Продолжительный звонок положил конец тяжелому разговору, всех одинаково обрадовал — и Дьюлу, и Киша, и Шандора.
— Это, наверно, он… американский корреспондент.
Дьюла глянул на часы, открыл дверь Да, он. Явился минута в минуту, как и условились. Долговязый, с почтительно приветливой улыбкой на тонких губах, с очень серьезными, настороженными глазами. Одет с обычной для американца непринужденностью. Просторный пиджак, мягкая белая рубашка, галстук с тонким узлом. Скомканный плащ, словно у тореадора, перекинут через плечо.
— Если не ошибаюсь, я имею честь видеть профессора Хорвата? — спросил гость.
— Да, я Хорват. А вы… Карой Рожа, если не ошибаюсь.
Американец подал профессору визитную карточку.
— Не ошиблись. Специальный корреспондент радиовещательной корпорации Соединенных Штатов Америки и единокровный ваш брат, мадьяр, выросший на американской земле.
При появлении своего шефа Ласло Киш скромно отошел на задний план «Колизея», за камин, и оттуда с любопытством наблюдал за американцем.
Дьюла подвинул корреспонденту стул.
— Садитесь. Очень приятно, мистер, видеть вас, но… боюсь, что интервью у вас получится худосочное. Я заурядный профессор, скромный поэт. А ваша корпорация, конечно, интересуется знаменитыми особами: министрами, королями, кинозвездами.

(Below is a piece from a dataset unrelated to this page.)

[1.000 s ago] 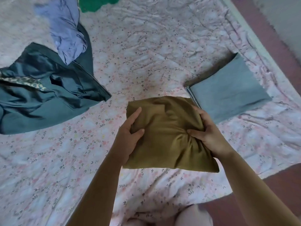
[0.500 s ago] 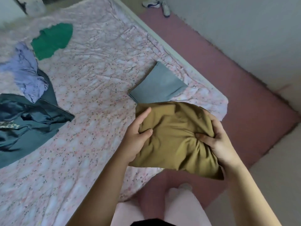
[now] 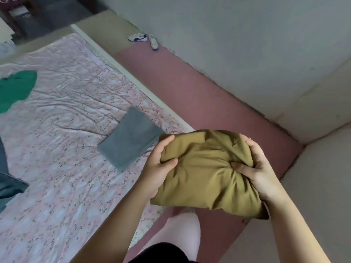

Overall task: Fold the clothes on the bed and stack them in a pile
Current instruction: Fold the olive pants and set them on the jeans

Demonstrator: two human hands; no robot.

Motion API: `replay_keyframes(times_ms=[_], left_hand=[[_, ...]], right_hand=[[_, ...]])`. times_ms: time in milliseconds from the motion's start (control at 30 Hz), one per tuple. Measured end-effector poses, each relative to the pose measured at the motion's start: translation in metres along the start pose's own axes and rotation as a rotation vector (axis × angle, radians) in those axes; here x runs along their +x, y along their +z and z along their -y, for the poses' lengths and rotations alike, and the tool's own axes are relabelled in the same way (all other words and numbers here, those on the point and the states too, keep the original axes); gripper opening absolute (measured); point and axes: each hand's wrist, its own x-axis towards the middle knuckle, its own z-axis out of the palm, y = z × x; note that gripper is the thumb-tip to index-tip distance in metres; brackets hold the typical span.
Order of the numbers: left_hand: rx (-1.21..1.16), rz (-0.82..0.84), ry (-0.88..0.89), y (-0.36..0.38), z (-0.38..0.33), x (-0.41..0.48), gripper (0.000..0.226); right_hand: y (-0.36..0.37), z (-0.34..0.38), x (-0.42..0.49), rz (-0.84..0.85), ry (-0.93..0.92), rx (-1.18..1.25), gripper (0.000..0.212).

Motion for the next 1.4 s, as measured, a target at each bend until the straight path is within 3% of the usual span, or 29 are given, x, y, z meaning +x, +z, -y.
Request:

— А я ничего не боюсь. Я пришел к венгру, имя которого в самом недалеком будущем, может быть, даже завтра, прославится на весь цивилизованный мир. Чутье репортера привело меня к вам.
— Вы очень любезны, мистер Рожа, но… мне дорога сейчас каждая минута. Что вас интересует?
— Не скупитесь там, где надо быть щедрым!.. В Будапеште много и очень противоречиво говорят о клубе Петефи. Не могли бы вы хоть кратко рассказать, что делают члены клуба?
— Разговариваем. Спорим. Рождаем истину. Вот и все наши дела.
— Верны ли слухи о том, что вы являетесь одним из духовных вождей клуба или кружка Петефи?
— Чепуха! У нас нет ни вождей, ни претендентов в вожди. Полное равноправие. Никаких ограничений, Стопроцентная анархия. Вот так, мистер Рожа! Вы разочарованы? — Дьюла вежливо улыбнулся.
— Наоборот! — воскликнул корреспондент. — Я ценю вашу скромность. Скажите, а как бывший премьер-министр Имре Надь смотрит на деятельность вашего клуба?
— Я думаю, Имре Надь ответит на ваш вопрос более точно, чем я.
— Правда, что Имре Надь ваш единомышленник?
— Профессор Имре Надь мой коллега.
— Коллега? И только?
— Ну, и соратник в борьбе за дело народной Венгрии.
— Соратник в борьбе… Господин Хорват, не смогли бы вы мне дать ключ к одной из таинственных страниц истории вашего клуба? Я имею в виду дискуссию, состоявшуюся этим летом в офицерском театре.
— Что ж в ней было таинственного?
— Как же! Вы разослали пятьсот пригласительных билетов, а на дискуссию привалило более пяти тысяч будапештцев. В чем дело? Некоторые весьма влиятельные в Венгрии лица утверждают, что дополнительный тираж билетов изготовлен в подпольной типографии, принадлежащей американской разведке.
— Чепуха! Так говорят не влиятельные, а безответственные лица.